Monday, November 1, 2010

Dryburgh Abbey

Dryburgh Abbey, near Dryburgh on the banks of the River Tweed in the Scottish Borders, was nominally founded on 10 November 1150 in an agreement between Hugh de Morville, Lord of Lauderdale and Constable of Scotland, and the Premonstratensian canons regular from Alnwick Abbey in Northumberland. The arrival of the canons along with their first abbot, Roger, took place on 13 December 1152.

It was burned by English troops in 1322, after which it was restored only to be again burned by Richard II in 1385, but it flourished in the fifteenth century.

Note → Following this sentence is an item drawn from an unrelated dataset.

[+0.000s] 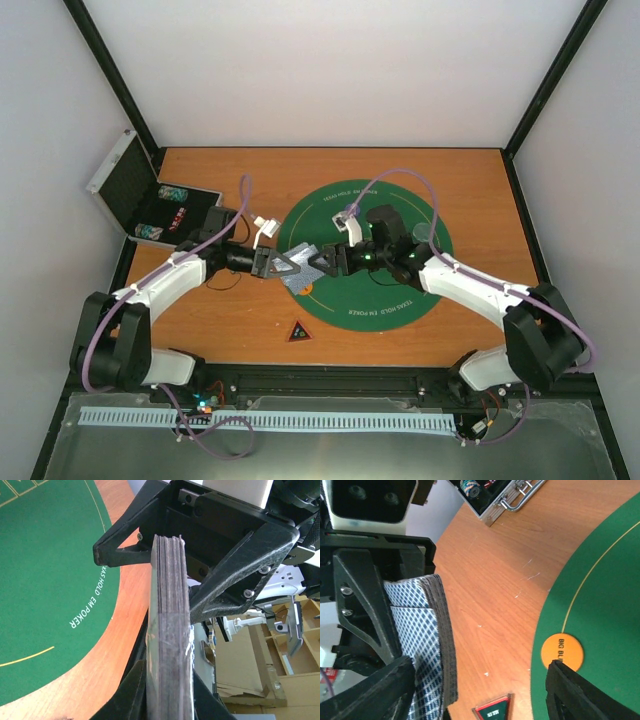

It was finally destroyed in 1544, briefly to survive until the Scottish Reformation, when it was given to the Earl of Mar by James VI of Scotland.

The 12th Earl of Buchan bought the land in 1786. Sir Walter Scott and Douglas Haig are buried in its grounds.
The grounds contains some of the finest trees I have ever seen.  There is a yew tree that is reported to be 900 years old.  The atmosphere created by the trees and the ruin was magical. 

Certainly one of the top examples of a perfect architectural setting in the world.
I am learning about how to frame a photo into a "shot", but the great thing about a place like this is that there are thousands of viewpoints and there isn't just one "great perspective".  I like this one as it emphasizes the height of the building, which represents its magnificence architecturally in true gothic style.